Clubs still not compliant to date have been temporarily suspended from all forms of football, including playing and training, and are now working with County FAs to do this as quickly as possible. It is important to stress that failing to complete the Commitment does not necessarily mean clubs and teams are not compliant with safeguarding standards, just that they have failed to meet the confirmation deadline.
FA Chairman, Greg Clarke, said: “The current response by English football at all levels has been commendable. However, the challenge now is to reach out to those clubs that still need our assistance so that our safeguarding standards remain robust.”
In addition, the Premier League has contacted its clubs – at Shareholder, Head of Academy, and Head of Community level – to confirm that everyone involved in the development of young people in their role is aware of the different organisations, both within and outside of football, they can contact should they have any safeguarding concerns.
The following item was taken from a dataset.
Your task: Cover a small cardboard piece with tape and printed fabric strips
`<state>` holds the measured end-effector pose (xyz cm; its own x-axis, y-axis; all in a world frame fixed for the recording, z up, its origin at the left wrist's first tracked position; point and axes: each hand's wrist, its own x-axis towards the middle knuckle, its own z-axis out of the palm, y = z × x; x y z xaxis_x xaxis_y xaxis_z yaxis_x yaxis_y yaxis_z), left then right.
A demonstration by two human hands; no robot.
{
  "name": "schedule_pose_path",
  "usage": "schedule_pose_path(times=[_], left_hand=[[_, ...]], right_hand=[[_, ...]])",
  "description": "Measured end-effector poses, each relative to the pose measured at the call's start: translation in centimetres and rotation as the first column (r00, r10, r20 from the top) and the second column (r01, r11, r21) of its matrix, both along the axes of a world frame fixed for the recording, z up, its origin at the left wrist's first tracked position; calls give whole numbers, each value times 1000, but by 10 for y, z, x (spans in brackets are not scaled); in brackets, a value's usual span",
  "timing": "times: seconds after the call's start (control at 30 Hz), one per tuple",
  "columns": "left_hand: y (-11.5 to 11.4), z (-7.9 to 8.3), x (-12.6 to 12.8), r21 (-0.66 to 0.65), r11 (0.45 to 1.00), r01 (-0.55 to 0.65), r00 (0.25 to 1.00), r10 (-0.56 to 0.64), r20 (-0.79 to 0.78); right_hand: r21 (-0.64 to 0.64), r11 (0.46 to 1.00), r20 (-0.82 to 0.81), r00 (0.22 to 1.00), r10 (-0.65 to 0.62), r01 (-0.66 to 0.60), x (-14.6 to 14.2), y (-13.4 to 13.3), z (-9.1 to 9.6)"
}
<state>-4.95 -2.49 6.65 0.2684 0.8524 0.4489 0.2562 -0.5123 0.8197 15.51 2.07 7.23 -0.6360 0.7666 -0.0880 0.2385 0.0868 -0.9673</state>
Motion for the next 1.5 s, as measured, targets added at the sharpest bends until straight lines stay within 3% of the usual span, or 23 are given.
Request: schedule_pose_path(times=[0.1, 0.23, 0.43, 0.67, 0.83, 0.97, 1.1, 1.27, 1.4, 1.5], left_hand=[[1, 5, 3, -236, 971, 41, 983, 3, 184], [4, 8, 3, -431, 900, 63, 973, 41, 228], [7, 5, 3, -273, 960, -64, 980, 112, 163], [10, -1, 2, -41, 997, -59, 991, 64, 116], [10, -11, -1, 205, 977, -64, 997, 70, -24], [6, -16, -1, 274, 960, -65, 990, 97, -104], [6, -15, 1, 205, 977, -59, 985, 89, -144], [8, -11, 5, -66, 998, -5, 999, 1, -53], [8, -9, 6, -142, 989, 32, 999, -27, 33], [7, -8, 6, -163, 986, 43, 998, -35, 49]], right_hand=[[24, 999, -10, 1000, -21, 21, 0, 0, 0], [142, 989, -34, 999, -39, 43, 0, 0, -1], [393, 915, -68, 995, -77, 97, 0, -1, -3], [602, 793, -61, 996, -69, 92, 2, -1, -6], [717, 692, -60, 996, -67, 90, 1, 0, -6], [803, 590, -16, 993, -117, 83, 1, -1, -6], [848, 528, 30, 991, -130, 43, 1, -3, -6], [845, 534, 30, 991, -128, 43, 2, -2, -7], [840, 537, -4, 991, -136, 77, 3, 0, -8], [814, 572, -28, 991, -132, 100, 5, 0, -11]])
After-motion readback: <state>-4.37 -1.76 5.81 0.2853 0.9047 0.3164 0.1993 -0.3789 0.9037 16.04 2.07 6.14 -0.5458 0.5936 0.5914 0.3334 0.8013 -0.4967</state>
The Premier League has also written to the parents of all its clubs’ Academy players to highlight the high standard of safeguarding provisions currently in place at clubs.
Separately, the English Football League has contacted each of its 72 member clubs, all of whom have renewed their commitment to safeguarding, including safe recruitment practices and ongoing training for staff at all levels.
Following on from his meeting with Andy Woodward last month, the Chairman met with survivors and victims, Ian Ackley, Derek Bell, Paul Stewart and David White this week.
“I was humbled to hear their stories and their thoughts and views on safeguarding children in football, both past and present,” he said.
“We will continue to listen to victims and survivors throughout this process and look forward to maintaining this constructive dialogue.”
On 6 December, The FA confirmed it had appointed Clive Sheldon QC to oversee an independent review into issues arising from the recent press reports relating to allegations of non-recent child sexual abuse in football.
The FA is committed to full disclosure of the review’s findings, subject to any legal restrictions, and the Terms of Reference remain open to amendment should it be deemed necessary by external counsel or The FA. A separate update on this work will be issued on behalf of Clive Sheldon QC via the appointed secretariat, Sport Resolutions.